Quarto disco della creatura perversa, brutale e malata di Erik Rutan, uno che in fatto di Death Metal la sa lunga, anzi lunghissima.
Non ho mai lesinato lodi ai lavori di Erik, e non mi tirerò indietro adesso visto che questo “Fury & Flames” si riconferma sui livelli del precedente “I, Monarch”.
Quando si ascolta un disco degli Hate Eternal si può avere un’unica grande ed inconfutabile certezza, ovvero che si verrà spazzati via con una furia, una violenza e una brutalità indicibili.
Premo il tasto play del lettore e parte “Hell Envenom”, la quale, dopo un breve intro simil apocalittico, chiarisce subito le idee e si viene investiti da un carro armato lanciato alla massima velocità. Il tutto ovviamente poggia su una sezione ritmica il cui unico inverecondo credo è la distruzione totale dei vostri padiglioni auricolari, grazie anche all’apporto del basso del “cannibale” Alex Webster e della eccellente prova del batterista Jade Simonetto, superlativo.

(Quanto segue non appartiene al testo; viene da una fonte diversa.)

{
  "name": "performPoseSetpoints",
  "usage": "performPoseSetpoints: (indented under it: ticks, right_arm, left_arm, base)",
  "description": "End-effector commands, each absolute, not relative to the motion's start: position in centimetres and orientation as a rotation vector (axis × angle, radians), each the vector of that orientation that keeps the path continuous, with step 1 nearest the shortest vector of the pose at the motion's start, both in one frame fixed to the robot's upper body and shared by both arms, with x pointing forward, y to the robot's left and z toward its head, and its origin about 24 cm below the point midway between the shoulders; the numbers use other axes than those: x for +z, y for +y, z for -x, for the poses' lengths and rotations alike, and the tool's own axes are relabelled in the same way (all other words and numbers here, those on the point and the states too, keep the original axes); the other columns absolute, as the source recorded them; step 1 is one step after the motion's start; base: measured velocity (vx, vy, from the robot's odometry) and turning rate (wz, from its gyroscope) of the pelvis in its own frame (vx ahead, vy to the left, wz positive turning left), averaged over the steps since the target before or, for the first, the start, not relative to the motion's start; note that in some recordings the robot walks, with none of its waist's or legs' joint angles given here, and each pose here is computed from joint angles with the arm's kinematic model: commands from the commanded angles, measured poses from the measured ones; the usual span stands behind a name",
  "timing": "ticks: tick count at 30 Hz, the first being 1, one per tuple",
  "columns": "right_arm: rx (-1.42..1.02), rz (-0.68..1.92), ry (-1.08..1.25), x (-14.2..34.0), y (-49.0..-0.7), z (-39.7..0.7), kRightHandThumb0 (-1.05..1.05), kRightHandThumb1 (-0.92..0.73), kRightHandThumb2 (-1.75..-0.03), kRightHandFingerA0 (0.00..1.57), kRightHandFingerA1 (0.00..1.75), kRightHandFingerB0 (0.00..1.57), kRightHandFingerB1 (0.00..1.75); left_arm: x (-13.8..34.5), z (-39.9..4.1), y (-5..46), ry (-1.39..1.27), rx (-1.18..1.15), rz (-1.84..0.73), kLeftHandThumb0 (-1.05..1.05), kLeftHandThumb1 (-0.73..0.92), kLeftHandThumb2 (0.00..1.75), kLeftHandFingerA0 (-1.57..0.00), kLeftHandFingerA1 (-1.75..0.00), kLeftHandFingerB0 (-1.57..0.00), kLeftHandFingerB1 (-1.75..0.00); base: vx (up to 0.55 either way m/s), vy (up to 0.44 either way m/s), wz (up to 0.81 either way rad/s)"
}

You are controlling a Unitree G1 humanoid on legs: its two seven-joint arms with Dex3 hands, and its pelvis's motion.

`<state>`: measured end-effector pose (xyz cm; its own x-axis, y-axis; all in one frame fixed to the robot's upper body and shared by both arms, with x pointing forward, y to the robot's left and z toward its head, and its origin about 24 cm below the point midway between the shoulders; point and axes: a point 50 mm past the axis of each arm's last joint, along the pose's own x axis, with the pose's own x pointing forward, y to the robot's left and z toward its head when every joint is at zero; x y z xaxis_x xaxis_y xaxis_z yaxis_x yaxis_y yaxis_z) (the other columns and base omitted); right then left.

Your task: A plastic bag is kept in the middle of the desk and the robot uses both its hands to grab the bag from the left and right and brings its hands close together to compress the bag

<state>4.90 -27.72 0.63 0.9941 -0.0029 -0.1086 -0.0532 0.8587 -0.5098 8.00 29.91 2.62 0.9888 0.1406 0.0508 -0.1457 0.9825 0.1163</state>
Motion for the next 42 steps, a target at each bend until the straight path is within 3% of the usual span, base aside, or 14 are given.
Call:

Il disco non ha soluzione di continuità. Rispetto al passato è più diretto e meno intricato nel guitarworking, ma l’impatto è cresciuto, semmai possibile, innalzando veri e propri monoliti di brutalità, anche se “Tombeau” contiene alcuni assoli di tutto rispetto e un maggiore flavour melodico.
Si ha requie solo nella breve e conclusiva “Coronach”, strumentale basata su cori femminili.
C’è poco da stare a discutere. Erik Rutan è il Death Metal, chi non è d’accordo, chi lo critica, chi ha la puzza sotto il naso, non solo non capisce un cazzo, ma per quel che mi riguarda può anche andarsene affanculo. Zero originalità, zero innovazione, zero fronzoli, 100% Brutal Death Metal. È così che ci piace, è così che lo vogliamo, è così che deve essere.
Se c’era un modo per ricordare il defunto Jared Anderson (R.I.P.), ex cantante/bassista degli Hate Eternal, era quello di fare un disco come questo. Missione riuscita.